- _WORK ORDER_:
Take from the listing each line that has the string "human".

Segment Start: DATA TO PROCESS

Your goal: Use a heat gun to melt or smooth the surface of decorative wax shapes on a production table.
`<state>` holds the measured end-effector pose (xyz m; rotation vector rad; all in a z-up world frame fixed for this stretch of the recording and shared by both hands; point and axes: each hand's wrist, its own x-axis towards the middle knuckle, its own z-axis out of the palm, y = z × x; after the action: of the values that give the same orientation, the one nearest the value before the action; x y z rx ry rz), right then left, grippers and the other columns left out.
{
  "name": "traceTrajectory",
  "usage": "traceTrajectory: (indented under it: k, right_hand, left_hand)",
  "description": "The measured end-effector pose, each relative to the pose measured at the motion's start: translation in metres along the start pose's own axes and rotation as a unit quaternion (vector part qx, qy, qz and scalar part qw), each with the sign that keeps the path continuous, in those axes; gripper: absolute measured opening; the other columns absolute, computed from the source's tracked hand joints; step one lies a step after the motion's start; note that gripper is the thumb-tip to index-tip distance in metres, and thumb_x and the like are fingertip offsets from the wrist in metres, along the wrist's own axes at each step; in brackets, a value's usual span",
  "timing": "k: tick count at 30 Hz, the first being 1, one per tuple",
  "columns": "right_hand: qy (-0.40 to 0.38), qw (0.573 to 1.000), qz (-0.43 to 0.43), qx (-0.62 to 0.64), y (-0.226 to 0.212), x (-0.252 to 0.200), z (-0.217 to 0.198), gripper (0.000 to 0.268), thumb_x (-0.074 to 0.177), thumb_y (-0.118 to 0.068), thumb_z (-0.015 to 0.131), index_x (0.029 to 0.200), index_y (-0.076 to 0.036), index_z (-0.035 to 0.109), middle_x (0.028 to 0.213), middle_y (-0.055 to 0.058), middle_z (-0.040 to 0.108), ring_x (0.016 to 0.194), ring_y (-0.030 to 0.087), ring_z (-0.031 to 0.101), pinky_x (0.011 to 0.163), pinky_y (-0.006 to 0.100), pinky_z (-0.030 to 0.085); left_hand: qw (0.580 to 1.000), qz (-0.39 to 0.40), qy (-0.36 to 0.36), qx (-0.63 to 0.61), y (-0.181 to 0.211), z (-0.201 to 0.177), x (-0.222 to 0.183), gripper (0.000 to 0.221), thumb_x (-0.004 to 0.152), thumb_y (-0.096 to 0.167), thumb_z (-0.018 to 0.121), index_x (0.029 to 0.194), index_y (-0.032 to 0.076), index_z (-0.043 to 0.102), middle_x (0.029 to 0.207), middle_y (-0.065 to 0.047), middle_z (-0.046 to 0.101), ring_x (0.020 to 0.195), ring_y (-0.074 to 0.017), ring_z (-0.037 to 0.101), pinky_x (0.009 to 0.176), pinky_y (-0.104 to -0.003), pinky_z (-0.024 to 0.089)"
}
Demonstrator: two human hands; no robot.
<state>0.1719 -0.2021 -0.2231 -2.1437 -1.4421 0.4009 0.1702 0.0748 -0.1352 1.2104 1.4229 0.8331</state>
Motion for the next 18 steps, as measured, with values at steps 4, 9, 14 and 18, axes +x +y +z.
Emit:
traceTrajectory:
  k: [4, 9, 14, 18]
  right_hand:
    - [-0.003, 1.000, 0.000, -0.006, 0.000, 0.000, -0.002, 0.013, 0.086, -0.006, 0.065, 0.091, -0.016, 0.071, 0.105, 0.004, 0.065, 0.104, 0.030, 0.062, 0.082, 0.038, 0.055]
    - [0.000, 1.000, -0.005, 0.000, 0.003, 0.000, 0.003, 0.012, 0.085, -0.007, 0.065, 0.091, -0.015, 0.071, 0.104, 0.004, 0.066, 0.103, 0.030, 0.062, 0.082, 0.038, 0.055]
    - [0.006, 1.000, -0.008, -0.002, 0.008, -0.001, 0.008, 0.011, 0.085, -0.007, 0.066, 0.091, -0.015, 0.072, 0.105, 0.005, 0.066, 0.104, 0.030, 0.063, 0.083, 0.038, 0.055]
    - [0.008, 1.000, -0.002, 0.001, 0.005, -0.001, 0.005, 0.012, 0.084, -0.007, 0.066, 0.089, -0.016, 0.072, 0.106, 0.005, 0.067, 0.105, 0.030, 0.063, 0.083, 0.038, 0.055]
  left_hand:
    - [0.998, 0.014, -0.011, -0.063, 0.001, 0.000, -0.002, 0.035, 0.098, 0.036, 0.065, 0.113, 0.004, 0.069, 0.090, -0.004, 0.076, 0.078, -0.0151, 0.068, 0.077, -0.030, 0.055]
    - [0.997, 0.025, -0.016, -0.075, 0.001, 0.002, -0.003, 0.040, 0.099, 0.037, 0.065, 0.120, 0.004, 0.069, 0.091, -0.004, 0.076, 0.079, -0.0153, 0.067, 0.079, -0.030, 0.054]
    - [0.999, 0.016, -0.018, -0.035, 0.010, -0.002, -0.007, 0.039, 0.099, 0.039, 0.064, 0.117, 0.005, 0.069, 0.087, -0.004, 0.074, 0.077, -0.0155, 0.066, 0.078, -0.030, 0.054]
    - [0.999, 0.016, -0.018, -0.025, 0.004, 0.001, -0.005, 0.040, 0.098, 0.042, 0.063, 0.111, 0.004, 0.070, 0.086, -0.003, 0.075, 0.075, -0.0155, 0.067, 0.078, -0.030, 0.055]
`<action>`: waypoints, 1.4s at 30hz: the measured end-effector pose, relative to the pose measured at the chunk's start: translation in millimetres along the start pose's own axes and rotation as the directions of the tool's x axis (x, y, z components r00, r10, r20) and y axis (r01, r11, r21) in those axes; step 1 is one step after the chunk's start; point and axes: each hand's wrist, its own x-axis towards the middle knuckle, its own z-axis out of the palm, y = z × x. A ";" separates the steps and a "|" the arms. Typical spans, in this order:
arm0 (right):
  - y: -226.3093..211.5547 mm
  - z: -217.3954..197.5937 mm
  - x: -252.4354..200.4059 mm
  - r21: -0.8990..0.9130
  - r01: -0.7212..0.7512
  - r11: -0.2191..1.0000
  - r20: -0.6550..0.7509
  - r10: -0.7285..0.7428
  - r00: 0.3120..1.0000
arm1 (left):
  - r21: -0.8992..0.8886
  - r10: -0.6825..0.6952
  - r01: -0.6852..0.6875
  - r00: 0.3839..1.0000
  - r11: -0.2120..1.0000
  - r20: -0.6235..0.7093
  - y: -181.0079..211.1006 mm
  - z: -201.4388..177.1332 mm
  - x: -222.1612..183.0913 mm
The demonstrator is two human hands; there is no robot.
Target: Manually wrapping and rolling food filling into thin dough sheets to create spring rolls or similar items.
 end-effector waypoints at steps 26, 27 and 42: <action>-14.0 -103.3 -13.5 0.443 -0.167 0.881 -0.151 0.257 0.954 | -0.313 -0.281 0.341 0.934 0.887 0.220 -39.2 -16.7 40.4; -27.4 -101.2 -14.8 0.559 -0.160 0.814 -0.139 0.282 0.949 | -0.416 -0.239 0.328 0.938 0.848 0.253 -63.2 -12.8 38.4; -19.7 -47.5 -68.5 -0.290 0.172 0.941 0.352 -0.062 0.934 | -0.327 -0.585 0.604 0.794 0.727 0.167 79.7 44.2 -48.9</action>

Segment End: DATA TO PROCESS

- _RESULT OF THE EXERCISE_:
Demonstrator: two human hands; no robot.
The demonstrator is two human hands; there is no robot.

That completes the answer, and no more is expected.